Полёты в зону производились с целью привить навыки действий в полёте при отказе одного из двигателей. Шасси в этих полётах также не убирались. Некоторым хорошо успевающим курсантам довелось выполнить по несколько полётов на самолётах СБ-2 с туннельными масляными радиаторами, которые имели довольно существенные отличия, и необходимости крутить колесо для выпуска посадочных щитков на них уже не было. Самолёт не обладал такой летучестью, как СБ, но заход на посадку выполнять было проще.
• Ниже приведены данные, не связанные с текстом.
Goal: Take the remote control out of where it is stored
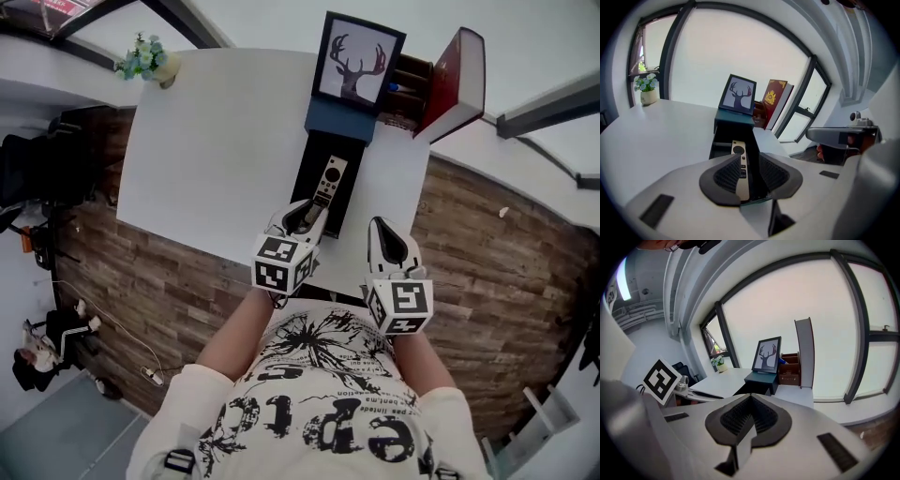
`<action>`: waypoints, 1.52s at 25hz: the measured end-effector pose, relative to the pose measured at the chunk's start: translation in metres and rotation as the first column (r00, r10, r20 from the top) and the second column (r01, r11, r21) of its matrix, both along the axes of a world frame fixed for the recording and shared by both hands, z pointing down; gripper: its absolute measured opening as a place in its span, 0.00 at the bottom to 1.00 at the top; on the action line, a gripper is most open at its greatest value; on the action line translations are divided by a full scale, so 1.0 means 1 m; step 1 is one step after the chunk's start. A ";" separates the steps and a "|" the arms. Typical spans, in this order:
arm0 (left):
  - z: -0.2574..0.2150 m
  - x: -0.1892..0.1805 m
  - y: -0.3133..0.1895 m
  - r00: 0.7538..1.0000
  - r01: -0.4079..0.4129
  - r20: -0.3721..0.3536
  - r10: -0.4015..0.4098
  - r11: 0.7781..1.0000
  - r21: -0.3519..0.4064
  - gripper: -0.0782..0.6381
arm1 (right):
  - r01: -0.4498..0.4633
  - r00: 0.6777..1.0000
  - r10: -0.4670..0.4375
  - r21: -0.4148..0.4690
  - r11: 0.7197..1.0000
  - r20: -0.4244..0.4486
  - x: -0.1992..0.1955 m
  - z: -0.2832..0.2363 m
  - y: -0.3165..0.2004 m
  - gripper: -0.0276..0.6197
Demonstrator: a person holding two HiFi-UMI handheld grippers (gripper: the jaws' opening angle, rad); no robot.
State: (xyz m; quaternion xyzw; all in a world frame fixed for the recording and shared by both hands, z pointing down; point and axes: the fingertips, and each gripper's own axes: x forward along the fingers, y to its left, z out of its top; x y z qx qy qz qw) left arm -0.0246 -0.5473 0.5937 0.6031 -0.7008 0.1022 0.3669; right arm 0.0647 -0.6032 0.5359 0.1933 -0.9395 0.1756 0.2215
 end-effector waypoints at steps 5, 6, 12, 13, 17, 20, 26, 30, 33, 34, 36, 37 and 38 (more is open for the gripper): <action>0.027 -0.002 -0.013 1.000 -0.021 0.001 0.021 0.994 -0.103 0.36 | 0.040 0.999 -0.041 -0.026 0.999 -0.015 -0.003 0.013 -0.005 0.05; 0.033 -0.003 -0.016 1.000 -0.022 0.004 0.022 0.992 -0.121 0.38 | 0.046 0.999 -0.046 -0.030 0.999 -0.020 -0.002 0.015 -0.007 0.05; 0.065 -0.005 -0.024 0.998 -0.055 -0.040 0.045 0.959 -0.279 0.42 | 0.048 0.998 -0.050 -0.049 0.998 -0.038 0.002 0.024 -0.021 0.05; 0.067 -0.005 -0.025 0.998 -0.061 -0.039 0.052 0.950 -0.305 0.42 | 0.044 0.998 -0.046 -0.048 0.998 -0.038 0.004 0.025 -0.024 0.05; 0.071 -0.008 -0.032 0.998 -0.059 -0.028 0.053 0.929 -0.364 0.42 | 0.027 0.999 -0.029 -0.055 0.998 -0.042 0.009 0.028 -0.036 0.05; 0.072 -0.014 -0.036 0.998 -0.062 -0.003 0.066 0.911 -0.408 0.42 | 0.016 0.999 -0.019 -0.063 0.998 -0.041 0.013 0.030 -0.041 0.05; 0.089 -0.023 -0.040 0.994 -0.080 0.028 0.109 0.857 -0.510 0.42 | -0.009 0.999 0.006 -0.079 0.997 -0.039 0.019 0.032 -0.054 0.05; 0.098 -0.023 -0.040 0.993 -0.052 0.062 0.100 0.844 -0.534 0.42 | -0.027 0.999 0.024 -0.071 0.997 -0.035 0.023 0.029 -0.062 0.05; 0.100 -0.022 -0.041 0.992 -0.045 0.075 0.100 0.845 -0.534 0.42 | -0.042 0.999 0.040 -0.071 0.997 -0.036 0.026 0.028 -0.068 0.05; 0.099 -0.022 -0.041 0.992 -0.043 0.076 0.098 0.846 -0.531 0.42 | -0.045 0.998 0.043 -0.069 0.997 -0.035 0.026 0.027 -0.070 0.05; 0.100 -0.025 -0.041 0.994 -0.023 0.083 0.077 0.853 -0.522 0.39 | -0.046 0.998 0.044 -0.067 0.997 -0.035 0.025 0.028 -0.071 0.05; 0.100 -0.028 -0.041 0.995 -0.004 0.086 0.056 0.856 -0.517 0.30 | -0.045 0.998 0.043 -0.066 0.997 -0.035 0.024 0.028 -0.071 0.05; 0.099 -0.031 -0.039 0.996 0.012 0.084 0.036 0.859 -0.511 0.24 | -0.043 0.999 0.040 -0.064 0.997 -0.034 0.023 0.028 -0.071 0.05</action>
К июню 1945 г. я закончил программу переучивания на СБ и попал для дальнейшего обучения на самолёт Пе- 2. Впрочем, учитывая нашу полную неосведомлённость о самолётах "Бостон", которые базировались на аэродроме Кульбакино, мы находились в полной уверенности, что нам повезло и мы будем летать на пикирующих бомбардировщиках. Правда, смущали некоторые обстоятельства: довольно частые катастрофы самолётов Пе-2, которые считались, по-видимому, неизбежными. Большинство их случалось в эскадрилье боевого применения училища, в которой происходило слаживание укомплектованных экипажей и их подготовка к выпуску. Чтобы внушить нам здоровый оптимизм, в районе аэродрома изредка появлялся самолёт Пе-2 с демонстрационной программой, а среди курсантов распространялось стихотворение неизвестного автора, явно написанное по заказу, под названием "Бостон-урод".
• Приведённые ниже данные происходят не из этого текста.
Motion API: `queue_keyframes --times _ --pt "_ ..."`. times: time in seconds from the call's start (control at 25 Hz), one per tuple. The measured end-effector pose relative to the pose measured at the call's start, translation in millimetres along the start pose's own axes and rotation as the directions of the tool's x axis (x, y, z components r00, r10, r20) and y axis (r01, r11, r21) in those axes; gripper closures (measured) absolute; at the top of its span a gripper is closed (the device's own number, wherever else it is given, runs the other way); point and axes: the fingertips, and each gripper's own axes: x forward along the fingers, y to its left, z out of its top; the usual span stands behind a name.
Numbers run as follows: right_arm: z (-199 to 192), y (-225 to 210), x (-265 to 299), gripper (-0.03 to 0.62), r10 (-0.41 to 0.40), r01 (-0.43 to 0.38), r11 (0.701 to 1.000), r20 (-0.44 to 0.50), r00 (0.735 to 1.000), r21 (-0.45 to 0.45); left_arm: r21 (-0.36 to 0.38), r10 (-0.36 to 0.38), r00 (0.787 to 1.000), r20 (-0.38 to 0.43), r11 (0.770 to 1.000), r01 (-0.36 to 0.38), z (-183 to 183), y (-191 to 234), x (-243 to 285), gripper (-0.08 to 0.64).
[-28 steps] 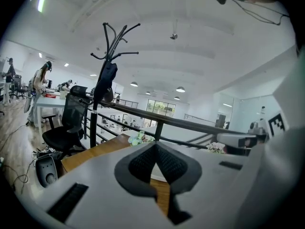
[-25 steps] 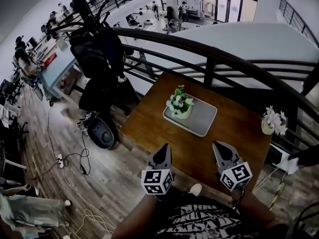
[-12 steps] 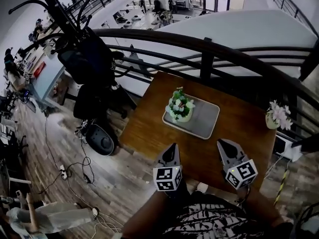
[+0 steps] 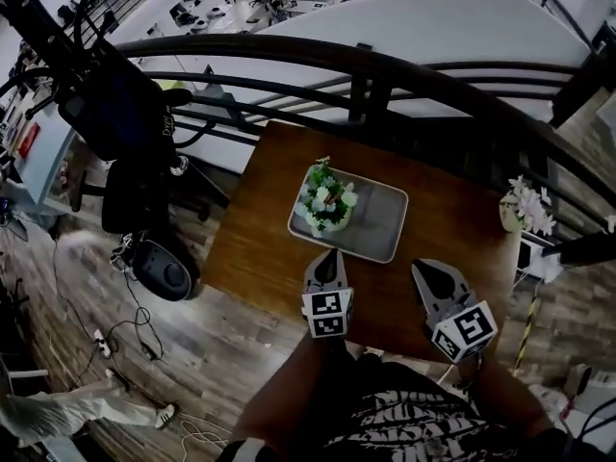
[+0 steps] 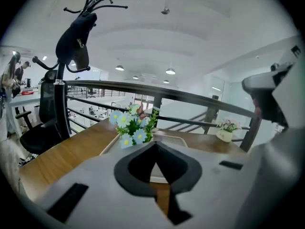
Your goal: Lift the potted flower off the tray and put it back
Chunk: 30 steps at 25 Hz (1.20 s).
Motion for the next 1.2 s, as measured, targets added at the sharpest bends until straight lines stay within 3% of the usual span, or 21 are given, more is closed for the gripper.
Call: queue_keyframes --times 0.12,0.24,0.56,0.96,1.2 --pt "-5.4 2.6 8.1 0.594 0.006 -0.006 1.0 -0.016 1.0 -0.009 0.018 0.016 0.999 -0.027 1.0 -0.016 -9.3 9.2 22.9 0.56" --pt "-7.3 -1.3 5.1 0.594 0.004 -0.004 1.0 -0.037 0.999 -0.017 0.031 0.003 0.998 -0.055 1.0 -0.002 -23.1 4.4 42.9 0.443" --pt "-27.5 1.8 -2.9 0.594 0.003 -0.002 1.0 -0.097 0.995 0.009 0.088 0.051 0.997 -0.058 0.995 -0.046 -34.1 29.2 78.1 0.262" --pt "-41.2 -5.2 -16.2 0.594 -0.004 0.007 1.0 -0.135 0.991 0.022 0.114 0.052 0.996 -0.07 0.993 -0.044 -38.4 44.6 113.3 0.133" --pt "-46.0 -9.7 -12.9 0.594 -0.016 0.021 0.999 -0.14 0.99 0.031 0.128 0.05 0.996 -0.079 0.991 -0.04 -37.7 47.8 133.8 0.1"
Вторая эскадрилья, куда меня зачислили и которой командовал майор Ерохин, базировалась на аэродроме Лоцкино. Собственно, это был не аэродром, а чистое поле, расположенное на окраине посёлка, где стояло несколько палаток для курсантов и постоянного состава. Эскадрилья состояла из двух отрядов. Я попал в отряд, которым командовал старший лейтенант Лисавенко, в звено лейтенанта Путинского. Инструктором у меня был младший лейтенант Терещенко. Невысокого роста, обычно одетый в стоптанные сапоги (не знаю, чем привлекла его подобная экипировка), тем не менее имевший хорошее физическое развитие и достаточно выдержанный в обращении. Причём можно заметить одно обстоятельство, на которое мало обращают внимание, а именно взаимоотношение между курсантами и инструкторами. В большинстве случаев между ними не существовало жёстких уставных отношений, предусмотренных различными воинскими уставами, а налаживались более человеческие контакты. Но мне кажется, что подобная обстановка являлась следствием личных качеств большинства инструкторов, которые были старше нас на каких-то два-три года. Иногда инструкторы даже называли курсантов по их прозвищам. Так, например, несколько флегматичный и степенный курсант по фамилии Груша имел столь представительную осанку, что его не называли иначе, как "майор Груша". И можно было услышать по радио, как при попытке подольше прорулить по прямой после приземления до посадочного "Т" руководитель полётов передавал: "Майор Груша не хитрите, все видели вашу посадку с недолётом!"